- PROBLEM TO WORK ON: The word "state" occurs in some of the lines below; copy each of those lines.

- COLLECTED DATA:
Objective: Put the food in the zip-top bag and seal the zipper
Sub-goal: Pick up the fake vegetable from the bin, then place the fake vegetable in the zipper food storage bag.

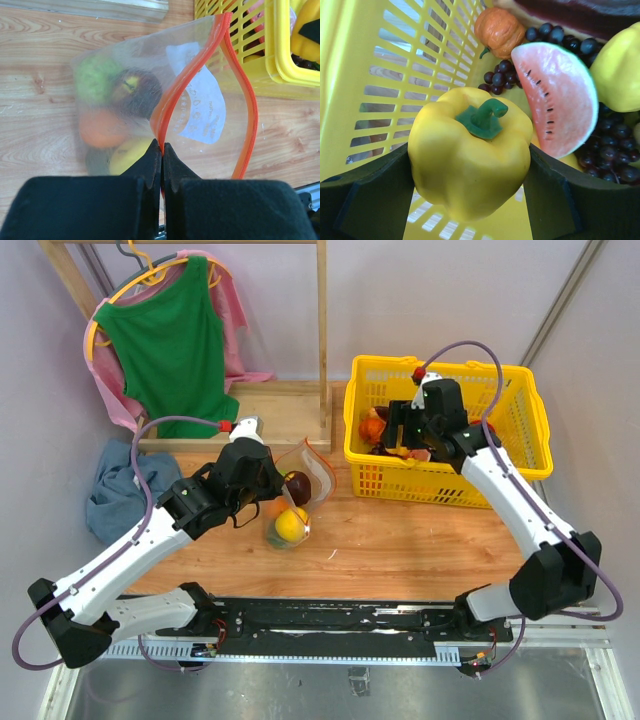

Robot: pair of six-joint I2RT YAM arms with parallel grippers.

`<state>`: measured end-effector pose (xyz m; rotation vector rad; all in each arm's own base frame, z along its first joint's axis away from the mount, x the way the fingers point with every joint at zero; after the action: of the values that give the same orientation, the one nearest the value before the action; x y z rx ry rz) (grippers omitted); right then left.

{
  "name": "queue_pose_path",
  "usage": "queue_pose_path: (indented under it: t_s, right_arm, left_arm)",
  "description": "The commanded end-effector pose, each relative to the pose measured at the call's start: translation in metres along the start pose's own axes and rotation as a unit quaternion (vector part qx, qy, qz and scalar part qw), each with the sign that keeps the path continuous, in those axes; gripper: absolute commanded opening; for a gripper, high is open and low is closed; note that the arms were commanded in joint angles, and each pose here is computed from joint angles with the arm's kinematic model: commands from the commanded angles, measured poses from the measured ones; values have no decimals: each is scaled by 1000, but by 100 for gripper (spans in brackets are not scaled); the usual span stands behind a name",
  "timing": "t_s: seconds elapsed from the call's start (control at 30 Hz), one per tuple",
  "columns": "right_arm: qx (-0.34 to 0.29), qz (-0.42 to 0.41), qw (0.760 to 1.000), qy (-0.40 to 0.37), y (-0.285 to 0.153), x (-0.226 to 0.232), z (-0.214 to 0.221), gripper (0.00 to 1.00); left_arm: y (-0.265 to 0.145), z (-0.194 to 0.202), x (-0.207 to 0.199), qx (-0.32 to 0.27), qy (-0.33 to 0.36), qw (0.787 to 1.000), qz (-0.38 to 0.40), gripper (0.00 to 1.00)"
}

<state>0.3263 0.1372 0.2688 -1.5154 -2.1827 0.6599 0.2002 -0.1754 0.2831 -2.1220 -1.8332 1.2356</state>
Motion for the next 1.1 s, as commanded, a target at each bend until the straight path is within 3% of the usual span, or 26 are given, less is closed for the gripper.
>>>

- WORKED SOLUTION:
`<state>`: measured end-effector pose (xyz m; rotation vector rad; all in each arm's own base frame, z along its first joint's axis away from the mount, x the way the fingers point with every joint at zero; after the action: of the values that give the same orientation, the one nearest the value before the action; x y z rx ry rz) (grippers omitted); right then left.
<state>0.3263 0.1372 0.2688 -1.5154 -2.1827 0.6599 0.2002 -0.1754 0.2831 -2.1220 -1.8332 1.2356</state>

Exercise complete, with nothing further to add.